Mary Ellen Raab kicked off many memories with her Rockaway revisited blog. I moved to Emerald Isle, NC in 1996 and discovered that there was a small beach amusement area in town with a water slide, mini golf and bumper cars. To my surprise, I noticed that the signage for this complex was none other than a Rockaway “Joker” Clown like the one I have posted. I became friendly with a carpenter who had a business relationship with the owner of this complex and he told me that this owner indeed came from New York and was involved in the carnival business. He understood that the sign  came from Rockaway as did the bumper cars. It went down hill from there. My friend had a very low opinion of this guy and regretted his association with him. I laughed. I told him that this made it even more believable that the sign came from Rockaway. This area was cleaned up several years ago and the sign along with the bumper cars are gone.

Like Mary Ellen, Uncle Eddie Cullinan took us to Rockaway one summer and it was for several days. I assume it was with my brother Pat and my cousin Johnny but I don’t clearly remember. We stayed at the Fennessey’s Bar. I don’t know who in the Fennessey family owned it but I clearly remember sitting in the bar drinking “Shirley Temples”, ginger ale with a marischino cherry. The bar was located on a corner down the street from another bar that I think became McNulty’s. McNulty’s was a well known hangout of my college years and beyond. We stayed upstairs and actually got to the beach and Playland as well. No small feat considering the magnet that bars were in those days.

A little internet work turned up a reference to Fennessey’s in a Pete Hamill work called “The Cities of New York”. Hamill reminisces about going to Rockaway to drink cold beer and eat pigs feet at Fennessey’s, Gildeas, the Sligo House, McGuire’s and the Breakers, all bars whose names I remember.

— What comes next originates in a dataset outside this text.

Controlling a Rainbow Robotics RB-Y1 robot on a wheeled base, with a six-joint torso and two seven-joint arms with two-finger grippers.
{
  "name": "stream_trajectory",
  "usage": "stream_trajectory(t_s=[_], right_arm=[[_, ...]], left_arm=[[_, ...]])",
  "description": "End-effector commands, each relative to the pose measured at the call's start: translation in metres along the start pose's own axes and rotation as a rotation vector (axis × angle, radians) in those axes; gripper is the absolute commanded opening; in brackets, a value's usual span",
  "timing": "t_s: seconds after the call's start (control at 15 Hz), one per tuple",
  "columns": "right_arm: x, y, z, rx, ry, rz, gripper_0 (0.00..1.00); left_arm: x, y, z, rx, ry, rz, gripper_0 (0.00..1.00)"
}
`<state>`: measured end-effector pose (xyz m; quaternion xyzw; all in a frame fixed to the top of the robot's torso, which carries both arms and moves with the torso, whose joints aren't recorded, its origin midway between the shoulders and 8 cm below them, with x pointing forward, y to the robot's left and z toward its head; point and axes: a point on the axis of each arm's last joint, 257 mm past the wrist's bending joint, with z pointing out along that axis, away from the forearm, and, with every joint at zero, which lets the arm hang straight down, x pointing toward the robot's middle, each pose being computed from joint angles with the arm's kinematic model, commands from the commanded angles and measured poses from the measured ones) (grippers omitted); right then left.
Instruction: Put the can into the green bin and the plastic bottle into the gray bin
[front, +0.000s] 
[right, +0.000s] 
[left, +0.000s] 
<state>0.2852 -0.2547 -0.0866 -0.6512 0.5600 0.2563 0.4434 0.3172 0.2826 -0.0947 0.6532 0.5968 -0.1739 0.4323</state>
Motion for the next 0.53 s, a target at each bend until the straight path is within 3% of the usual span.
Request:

I found little else regarding the bar but this satisfies me that it was indeed Fennessey’s that we went to. Of course, when I was a teenager my mother and father bought their Breezy Point house and I have been in and out of Rockaway most of my life, to include many of its bars. A good friend of mine just sold his families bar, Rogers Hotel located on 116th Street, to a couple of industrious Irishman who have a successful Irish pub near the Barclays Center in Brooklyn. They have plans to rejuvenate it and that would be a welcome shot in the arm for the neighborhood.

Our usual dealings with Rockaway were day trips and not exotic stay overs like our Fennessey’s vacation. My father and mother would take us to Rockaway in my father’s car and as we crossed the Cross Bay Blvd. Bridge you could clearly smell the salt air and feel the temperature drop. We had our bathing suits on and our rolled up towels with underwear under our arms, just like Mary Ellen said and we couldn’t wait to fight the waves and shells as we ran into the water. A blanket was set up as our anchor spot for the day and we hit the water immediately. We literally came out of the water for lunch and immediately went back in. My mother had a big thermos cooler with a spout and it was filled with lemonade and ice. The lemonade was made from frozen cans and she had little paper cups to dispense it. It was almost as good as the Shirley Temples. Cheese sandwiches or peanut butter and jelly were usually the fuel for the day. Sand permeated everything and no one escaped getting burned.

At the end of the day with that burned skin that was waffled from being in the water for five or six hours and having shed a wet bathing suit from behind a beach towel, the back of the Buick was paradise for the ride home. Rockaway is almost always a pleasant discussion with people of my generation and we all have a fondness for it in our memories.